▶ [WORK ORDER]: Return every line of the listing that includes the string "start".
*** Opening DATA BELOW ***
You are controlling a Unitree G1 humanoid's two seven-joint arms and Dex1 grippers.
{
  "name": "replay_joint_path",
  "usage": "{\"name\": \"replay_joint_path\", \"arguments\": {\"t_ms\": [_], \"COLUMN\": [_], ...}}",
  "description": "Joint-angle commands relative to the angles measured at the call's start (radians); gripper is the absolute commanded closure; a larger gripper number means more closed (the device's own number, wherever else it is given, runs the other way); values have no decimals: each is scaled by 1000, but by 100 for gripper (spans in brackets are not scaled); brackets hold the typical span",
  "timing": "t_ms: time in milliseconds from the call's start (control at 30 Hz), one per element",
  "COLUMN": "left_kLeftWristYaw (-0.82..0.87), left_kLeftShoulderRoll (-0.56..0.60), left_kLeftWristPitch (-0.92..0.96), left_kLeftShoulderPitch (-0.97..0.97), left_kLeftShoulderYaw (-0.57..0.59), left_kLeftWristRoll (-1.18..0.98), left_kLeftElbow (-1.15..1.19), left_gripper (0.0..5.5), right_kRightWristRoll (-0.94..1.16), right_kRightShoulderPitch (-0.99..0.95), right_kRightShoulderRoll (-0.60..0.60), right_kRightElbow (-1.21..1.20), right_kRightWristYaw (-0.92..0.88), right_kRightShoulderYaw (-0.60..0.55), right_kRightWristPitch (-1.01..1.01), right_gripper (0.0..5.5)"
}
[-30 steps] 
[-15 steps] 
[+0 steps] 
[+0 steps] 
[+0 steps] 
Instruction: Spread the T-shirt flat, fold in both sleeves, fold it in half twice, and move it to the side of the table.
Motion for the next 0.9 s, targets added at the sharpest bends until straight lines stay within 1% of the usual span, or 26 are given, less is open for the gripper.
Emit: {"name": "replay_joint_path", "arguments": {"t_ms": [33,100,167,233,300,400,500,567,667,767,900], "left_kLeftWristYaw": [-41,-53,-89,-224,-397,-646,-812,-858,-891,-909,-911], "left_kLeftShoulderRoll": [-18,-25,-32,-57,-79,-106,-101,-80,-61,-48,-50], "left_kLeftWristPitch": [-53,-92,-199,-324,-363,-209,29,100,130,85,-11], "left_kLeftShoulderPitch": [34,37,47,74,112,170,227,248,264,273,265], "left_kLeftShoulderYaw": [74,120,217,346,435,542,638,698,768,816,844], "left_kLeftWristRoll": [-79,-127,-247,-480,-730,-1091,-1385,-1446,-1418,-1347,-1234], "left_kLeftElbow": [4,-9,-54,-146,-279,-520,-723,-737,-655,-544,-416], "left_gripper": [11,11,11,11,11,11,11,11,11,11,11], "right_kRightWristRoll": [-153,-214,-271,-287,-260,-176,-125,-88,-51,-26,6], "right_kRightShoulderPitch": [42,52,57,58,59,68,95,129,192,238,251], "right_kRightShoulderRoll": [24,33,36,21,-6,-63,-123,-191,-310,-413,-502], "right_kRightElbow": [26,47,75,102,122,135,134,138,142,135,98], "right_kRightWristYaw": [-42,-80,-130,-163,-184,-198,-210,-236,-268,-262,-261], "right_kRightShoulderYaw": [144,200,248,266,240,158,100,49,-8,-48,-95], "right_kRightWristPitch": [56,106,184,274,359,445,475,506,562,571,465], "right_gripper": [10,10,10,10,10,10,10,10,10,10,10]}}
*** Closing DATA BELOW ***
▶ [ANSWER TO THE EXERCISE]:
  "description": "Joint-angle commands relative to the angles measured at the call's start (radians); gripper is the absolute commanded closure; a larger gripper number means more closed (the device's own number, wherever else it is given, runs the other way); values have no decimals: each is scaled by 1000, but by 100 for gripper (spans in brackets are not scaled); brackets hold the typical span",
  "timing": "t_ms: time in milliseconds from the call's start (control at 30 Hz), one per element",

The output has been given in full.